It is common that a graphic is complex, and needs a lot of explanation to understand it. And if you think about books you’ve read, and how they keep discussing a data graphic and have to refer back to it by a number, even multiple pages back, right? It would be great if we could keep the data graphic in view the whole time. Kind of like having two versions of the book. One to keep the graphic open. The other to read the explanations.

So that’s one place that scrollytelling can shine. We can keep a data graphic on the screen in place while scrolling the text that explains the graphic. And we can even trigger changes to that data graphic based on where the reader has scrolled to! That’s pretty awesome!

This is the approach we saw in a couple of the examples we looked at earlier tonight, right? So should we never use anything else? How do we decide?

Well, first let’s keep in mind the audience. Again, that’s a news organization whose purpose is to generally inform an audience, and many in that audience have different levels of interest in any given article, right? So we need to judge how motivated our audience is in accessing the information before deciding what we want to make them do.

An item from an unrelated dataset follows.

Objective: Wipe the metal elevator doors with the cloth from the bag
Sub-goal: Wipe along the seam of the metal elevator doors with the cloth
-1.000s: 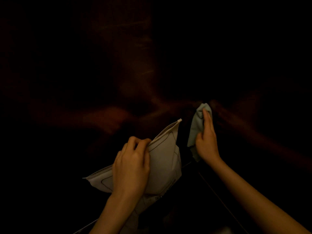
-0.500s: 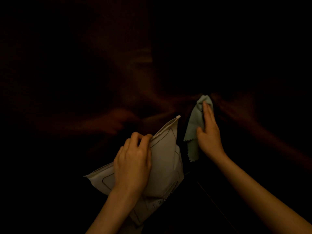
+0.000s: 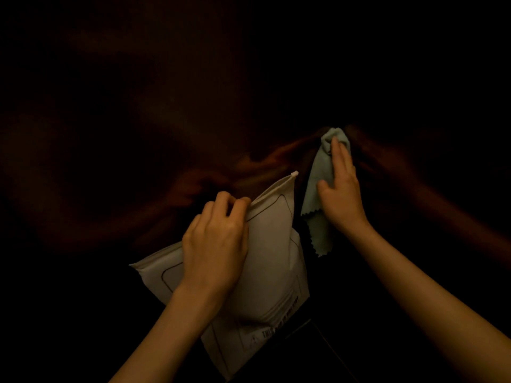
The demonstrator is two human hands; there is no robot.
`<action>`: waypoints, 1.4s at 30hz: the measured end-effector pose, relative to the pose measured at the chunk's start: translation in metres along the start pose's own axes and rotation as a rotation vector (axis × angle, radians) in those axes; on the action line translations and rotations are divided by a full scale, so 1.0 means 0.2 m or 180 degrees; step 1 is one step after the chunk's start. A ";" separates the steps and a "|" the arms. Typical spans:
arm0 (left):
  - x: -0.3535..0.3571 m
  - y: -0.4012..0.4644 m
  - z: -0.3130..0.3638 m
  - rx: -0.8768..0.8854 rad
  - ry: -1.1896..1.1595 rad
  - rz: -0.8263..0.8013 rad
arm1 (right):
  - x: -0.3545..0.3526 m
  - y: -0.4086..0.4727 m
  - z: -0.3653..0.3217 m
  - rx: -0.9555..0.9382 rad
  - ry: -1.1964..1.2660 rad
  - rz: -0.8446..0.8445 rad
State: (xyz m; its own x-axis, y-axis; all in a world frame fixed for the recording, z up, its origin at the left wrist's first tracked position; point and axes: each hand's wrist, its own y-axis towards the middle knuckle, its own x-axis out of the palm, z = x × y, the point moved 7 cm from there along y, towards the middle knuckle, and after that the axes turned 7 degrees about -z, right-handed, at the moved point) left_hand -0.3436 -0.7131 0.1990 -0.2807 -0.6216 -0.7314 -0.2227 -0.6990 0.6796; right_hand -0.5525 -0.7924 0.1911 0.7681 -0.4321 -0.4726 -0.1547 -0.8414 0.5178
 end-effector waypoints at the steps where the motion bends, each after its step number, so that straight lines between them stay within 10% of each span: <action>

Another R library called ggiraph aims to create a grammar of interactive graphics. To get interactivity with ggiraph, letting it make default choices for you, is almost as easy. We load the library.

For almost every geom you’ve used from ggplot2, this library provides a substitute, corresponding function named the same except is has underscore interactive at the end of its name. And you have to give it one or two extra arguments. A data_id and if you want a tooltip, then a tooltip. The most important is the data_id.

[DISCUSS DATA_ID]

Save the graphic into an object like with the other library.

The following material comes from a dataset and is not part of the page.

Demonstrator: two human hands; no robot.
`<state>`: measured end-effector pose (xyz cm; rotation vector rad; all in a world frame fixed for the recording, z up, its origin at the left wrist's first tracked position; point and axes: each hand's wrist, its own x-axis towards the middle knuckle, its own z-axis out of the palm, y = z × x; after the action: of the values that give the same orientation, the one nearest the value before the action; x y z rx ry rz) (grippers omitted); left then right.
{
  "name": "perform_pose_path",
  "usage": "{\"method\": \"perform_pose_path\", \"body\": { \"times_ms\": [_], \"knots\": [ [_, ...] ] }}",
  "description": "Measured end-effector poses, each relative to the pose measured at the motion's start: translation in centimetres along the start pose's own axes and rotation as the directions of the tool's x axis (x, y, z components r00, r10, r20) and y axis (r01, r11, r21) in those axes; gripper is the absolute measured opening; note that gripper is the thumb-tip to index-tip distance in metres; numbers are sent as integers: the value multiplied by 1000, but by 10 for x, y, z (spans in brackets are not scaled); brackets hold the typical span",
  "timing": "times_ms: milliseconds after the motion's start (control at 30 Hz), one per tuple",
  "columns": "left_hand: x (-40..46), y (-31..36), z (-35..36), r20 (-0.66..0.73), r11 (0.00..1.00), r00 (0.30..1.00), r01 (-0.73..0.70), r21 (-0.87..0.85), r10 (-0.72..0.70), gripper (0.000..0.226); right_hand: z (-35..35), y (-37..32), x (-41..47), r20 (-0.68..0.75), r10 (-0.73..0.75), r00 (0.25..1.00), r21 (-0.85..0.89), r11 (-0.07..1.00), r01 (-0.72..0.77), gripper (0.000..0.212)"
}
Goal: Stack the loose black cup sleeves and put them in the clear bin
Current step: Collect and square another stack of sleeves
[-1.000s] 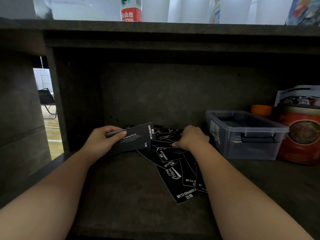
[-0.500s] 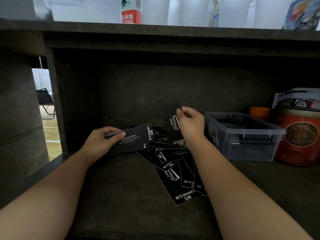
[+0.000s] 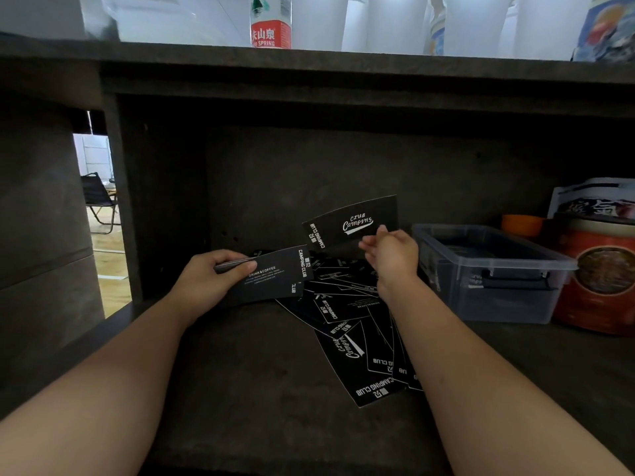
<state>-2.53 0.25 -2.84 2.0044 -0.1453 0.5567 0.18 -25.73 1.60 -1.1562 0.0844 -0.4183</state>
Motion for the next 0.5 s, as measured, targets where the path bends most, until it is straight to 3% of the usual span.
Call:
{"method": "perform_pose_path", "body": {
  "times_ms": [200,267,333,367,500],
  "knots": [
    [0,1,1,-6,1000,1000,-4,-19,4,15,9,18,-15,288,61,956,-386,921,57,4],
    [-1,2,1,-9,1000,1000,-10,-15,10,9,9,26,-17,362,-30,932,-601,756,258,11],
    [-1,2,2,-16,1000,1000,-15,-14,15,5,8,28,-20,427,-123,896,-768,474,431,19],
    [-1,3,2,-18,1000,1000,-15,-16,15,6,7,27,-23,441,-138,887,-801,385,458,23],
    [-2,4,1,-5,998,1000,20,-60,-20,10,10,29,-24,519,-88,850,-812,260,522,37]
  ]
}}
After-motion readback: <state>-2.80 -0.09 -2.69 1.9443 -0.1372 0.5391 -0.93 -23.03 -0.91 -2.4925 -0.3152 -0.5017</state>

Then, provide the object to a function called girafe() to the parameter name ggobj.

Again, pretty easy. Now, you can do much more with this library too, and we’ll get into more detail next week.

Next, let’s discuss Tableau.

Tableau is a business-oriented software tool that gives users the ability to create interactive graphics by dragging and dropping. No code needed. It’s easy to use, you don’t need to attend some class like this, just go onto YouTube and play with the software a bit.

Now you’ve been gaining experience with using the grammar of graphics to transform data and create graphics.

Tableau is not capable of many of the things you have been practicing in your homeworks. But Tableau has valid use cases.

Many people, perhaps including some executives we communicate with a) do not code and do not want to learn to code and b) still need to consider different views of data. These audiences do, however, understand how to use a mouse or trackpad and touch things on the screen with it. First, Tableau makes it pretty easy to create standard, exploratory graphics. Second, it provides some forms of interactivity with almost no work. Together, this means you could give a Tableau file to, say, and executive, where you’ve already setup a graphic or dashboard, and your audience can to some limited extent explore different views of the graphic just by basic actions they are already familiar with.

That’s actually the primary use I’ve personally had with the tool. I don’t personally use it for any of my own work as it’s far less powerful, but there have been a few clients that want to get a graphic in this form specifically because anyone can use it; it doesn’t require any special skills. We’ll see that in a moment. So it can be given to executives to play around with, or interact with, graphics that someone else made with little to no real training.

So let’s identify its point and click interface with the grammar of graphics functionality, which you are already familiar. I’m hoping that this approach will get you familiar with the tool quickly.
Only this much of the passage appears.